TASK PROMPT:
Only the number is wanted: state how many lines of the data below contain the word "things".

___ SOURCE MATERIAL ___

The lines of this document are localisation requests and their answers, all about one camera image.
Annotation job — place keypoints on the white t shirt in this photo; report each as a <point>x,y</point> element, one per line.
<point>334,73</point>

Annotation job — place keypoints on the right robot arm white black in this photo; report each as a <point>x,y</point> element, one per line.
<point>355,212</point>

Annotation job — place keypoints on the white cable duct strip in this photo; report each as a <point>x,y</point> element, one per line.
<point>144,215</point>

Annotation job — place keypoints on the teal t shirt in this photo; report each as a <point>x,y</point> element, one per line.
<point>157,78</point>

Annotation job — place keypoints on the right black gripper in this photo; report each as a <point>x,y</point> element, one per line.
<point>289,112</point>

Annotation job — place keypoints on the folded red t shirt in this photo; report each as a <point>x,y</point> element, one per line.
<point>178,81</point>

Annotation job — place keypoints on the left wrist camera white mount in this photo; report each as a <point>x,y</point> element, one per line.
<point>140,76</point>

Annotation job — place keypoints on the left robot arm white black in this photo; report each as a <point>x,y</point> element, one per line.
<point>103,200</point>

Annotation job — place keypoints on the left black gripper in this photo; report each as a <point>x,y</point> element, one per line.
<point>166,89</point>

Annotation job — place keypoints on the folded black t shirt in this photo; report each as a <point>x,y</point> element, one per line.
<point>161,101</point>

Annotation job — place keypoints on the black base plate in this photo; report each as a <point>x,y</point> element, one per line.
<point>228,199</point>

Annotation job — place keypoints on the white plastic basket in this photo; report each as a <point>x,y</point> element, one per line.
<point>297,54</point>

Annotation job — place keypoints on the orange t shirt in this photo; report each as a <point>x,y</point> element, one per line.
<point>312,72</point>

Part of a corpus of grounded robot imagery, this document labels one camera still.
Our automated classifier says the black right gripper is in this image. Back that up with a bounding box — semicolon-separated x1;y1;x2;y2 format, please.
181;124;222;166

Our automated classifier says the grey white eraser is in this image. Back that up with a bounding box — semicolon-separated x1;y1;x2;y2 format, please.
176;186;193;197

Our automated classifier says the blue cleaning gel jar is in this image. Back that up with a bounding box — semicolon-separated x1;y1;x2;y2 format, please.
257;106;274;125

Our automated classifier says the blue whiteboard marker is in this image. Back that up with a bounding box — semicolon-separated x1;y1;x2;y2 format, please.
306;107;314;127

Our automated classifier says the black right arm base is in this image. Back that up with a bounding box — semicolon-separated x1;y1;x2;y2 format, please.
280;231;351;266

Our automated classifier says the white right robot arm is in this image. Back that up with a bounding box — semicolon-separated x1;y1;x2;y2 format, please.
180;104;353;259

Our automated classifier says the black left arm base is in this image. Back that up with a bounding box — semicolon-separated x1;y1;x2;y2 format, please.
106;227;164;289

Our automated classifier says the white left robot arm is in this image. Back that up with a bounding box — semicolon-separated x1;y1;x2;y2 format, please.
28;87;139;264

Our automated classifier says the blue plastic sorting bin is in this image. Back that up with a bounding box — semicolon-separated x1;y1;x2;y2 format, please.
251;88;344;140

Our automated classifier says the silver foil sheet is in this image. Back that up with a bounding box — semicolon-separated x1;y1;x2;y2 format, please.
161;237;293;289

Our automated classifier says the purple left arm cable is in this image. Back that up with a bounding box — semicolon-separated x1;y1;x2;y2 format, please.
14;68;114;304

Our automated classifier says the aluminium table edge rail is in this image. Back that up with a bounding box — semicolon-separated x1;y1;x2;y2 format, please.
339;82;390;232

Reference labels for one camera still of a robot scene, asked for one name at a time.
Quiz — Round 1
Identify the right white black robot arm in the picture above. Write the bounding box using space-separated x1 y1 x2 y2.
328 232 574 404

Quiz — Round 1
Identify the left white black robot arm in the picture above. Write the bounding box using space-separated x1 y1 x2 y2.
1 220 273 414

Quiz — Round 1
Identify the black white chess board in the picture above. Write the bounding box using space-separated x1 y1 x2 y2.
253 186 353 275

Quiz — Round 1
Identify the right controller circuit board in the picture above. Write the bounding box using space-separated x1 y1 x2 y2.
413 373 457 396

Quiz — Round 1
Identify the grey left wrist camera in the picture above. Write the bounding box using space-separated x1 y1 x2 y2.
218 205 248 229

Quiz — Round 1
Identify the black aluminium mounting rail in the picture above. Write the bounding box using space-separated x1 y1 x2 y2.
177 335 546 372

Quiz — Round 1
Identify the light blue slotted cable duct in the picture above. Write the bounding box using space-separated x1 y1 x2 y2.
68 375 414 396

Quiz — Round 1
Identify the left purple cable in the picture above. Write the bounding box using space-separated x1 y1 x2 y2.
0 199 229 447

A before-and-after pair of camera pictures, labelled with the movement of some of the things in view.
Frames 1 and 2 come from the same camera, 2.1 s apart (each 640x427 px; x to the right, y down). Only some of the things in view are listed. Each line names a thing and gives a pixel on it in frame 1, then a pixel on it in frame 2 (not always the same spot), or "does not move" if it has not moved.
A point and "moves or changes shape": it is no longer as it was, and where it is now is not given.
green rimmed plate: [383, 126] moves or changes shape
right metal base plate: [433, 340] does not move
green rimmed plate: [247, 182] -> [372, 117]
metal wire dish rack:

___

EXPECTED ANSWER:
2